Dans ce nouveau contexte, Vincent Henry poursuit son activité comme salarié tout en gardant la présidence. « Je voulais être libre, publier des coups de cœur, des livres qui avaient une nécessité intrinsèque, dans une relation de confiance avec les auteurs et autrices », a-t-il expliqué à Libération, décrivant l'ADN initial de sa maison. La nouvelle direction lui fixe cependant des objectifs de croissance ambitieux, visant le million d'euros de chiffre d'affaires.
Procédure de sauvegarde et liquidations en cascade
Mais les difficultés s'accumulent, l'opération mise en place pour les 20 ans de La Boîte à Bulles en 2023 se soldant par exemple par un échec commercial. En octobre 2024, Vincent Henry demande à quitter la présidence, selon le quotidien. En avril 2025, La Boîte à Bulles est placée en procédure de sauvegarde. Trois mois plus tard, les Humanoïdes associés France, autre entité du groupe de Fabrice Giger, sont placés en liquidation judiciaire. En octobre 2025, Humanoids Inc. elle-même liquide son activité aux États-Unis avec moins de 50 000 dollars d'actifs restants.
Entre-temps, en juin 2025, la propriété de La Boîte à Bulles a changé de mains via une opération de conversion de dette. Sparkling SAS, société de production audiovisuelle présidée par Fabrice Giger, transforme une créance en parts du capital, diluant la participation d'Humanoids Inc. à environ 10 % et lui faisant perdre le contrôle effectif de la maison d'édition.

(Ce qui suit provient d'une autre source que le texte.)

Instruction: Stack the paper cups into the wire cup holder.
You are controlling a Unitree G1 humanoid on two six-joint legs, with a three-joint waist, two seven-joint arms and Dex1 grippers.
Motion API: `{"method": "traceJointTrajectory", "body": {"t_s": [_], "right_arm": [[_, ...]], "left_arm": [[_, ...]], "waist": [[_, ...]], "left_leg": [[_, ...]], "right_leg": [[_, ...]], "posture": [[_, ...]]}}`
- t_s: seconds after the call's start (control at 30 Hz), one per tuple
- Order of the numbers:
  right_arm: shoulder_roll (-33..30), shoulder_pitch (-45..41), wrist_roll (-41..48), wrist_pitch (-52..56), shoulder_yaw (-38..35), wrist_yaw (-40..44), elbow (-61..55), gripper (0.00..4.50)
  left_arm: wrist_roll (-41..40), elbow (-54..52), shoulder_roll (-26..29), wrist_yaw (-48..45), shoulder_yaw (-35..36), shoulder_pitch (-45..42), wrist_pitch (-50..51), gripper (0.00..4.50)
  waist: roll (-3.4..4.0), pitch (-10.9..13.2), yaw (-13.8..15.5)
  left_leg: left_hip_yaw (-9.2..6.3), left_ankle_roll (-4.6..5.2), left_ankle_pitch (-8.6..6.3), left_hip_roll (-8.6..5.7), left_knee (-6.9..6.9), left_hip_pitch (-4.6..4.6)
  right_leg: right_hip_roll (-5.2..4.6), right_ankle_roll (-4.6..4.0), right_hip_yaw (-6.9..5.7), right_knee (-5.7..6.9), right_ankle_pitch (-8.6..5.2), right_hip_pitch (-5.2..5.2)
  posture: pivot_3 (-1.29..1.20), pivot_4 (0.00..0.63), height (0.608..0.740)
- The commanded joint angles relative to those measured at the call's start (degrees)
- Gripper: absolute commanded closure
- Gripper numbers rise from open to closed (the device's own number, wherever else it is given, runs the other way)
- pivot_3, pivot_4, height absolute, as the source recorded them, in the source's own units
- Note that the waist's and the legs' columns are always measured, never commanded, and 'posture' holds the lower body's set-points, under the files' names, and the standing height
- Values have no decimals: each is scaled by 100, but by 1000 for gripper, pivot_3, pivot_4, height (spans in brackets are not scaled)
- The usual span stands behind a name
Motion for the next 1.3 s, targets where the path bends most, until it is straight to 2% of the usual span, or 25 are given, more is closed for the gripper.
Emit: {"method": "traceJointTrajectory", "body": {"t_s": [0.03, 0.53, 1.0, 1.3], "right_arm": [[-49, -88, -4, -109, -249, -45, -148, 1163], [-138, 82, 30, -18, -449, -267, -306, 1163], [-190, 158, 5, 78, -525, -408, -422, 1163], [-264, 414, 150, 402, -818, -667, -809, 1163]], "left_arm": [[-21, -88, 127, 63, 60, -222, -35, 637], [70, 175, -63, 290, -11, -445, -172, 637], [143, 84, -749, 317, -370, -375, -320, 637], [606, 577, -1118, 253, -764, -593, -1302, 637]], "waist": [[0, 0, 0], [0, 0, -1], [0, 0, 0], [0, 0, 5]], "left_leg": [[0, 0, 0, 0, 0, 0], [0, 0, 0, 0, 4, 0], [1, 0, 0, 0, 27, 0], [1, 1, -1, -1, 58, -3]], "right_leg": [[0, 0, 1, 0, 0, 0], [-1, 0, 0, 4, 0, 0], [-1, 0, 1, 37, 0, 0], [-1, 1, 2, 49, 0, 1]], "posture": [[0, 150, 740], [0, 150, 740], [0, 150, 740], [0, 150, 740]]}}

En septembre 2025, Vincent Henry reçoit une proposition du comité de restructuration d'Humanoids Inc. pour reprendre La Boîte à Bulles en neuf jours contre une annulation de créance. Faute d'accès aux documents financiers nécessaires, l'accord n'est pas validé. L'ancien fondateur affirme avoir perdu « plusieurs centaines de milliers d'euros » et décrit un état de « semi-dépression ».
La structure continue donc néanmoins son activité début 2026 avec un nombre de publications réduit. Selon Libération, Vincent Henry conserve un « dernier espoir » de récupérer ses créances : un juge américain a contesté en novembre l'absence d'actifs au sein d'Humanoids Inc., laissant ouverte la possibilité d'un dédommagement partiel des créanciers. Fabrice Giger ne souhaite pas communiquer sur ces affaires.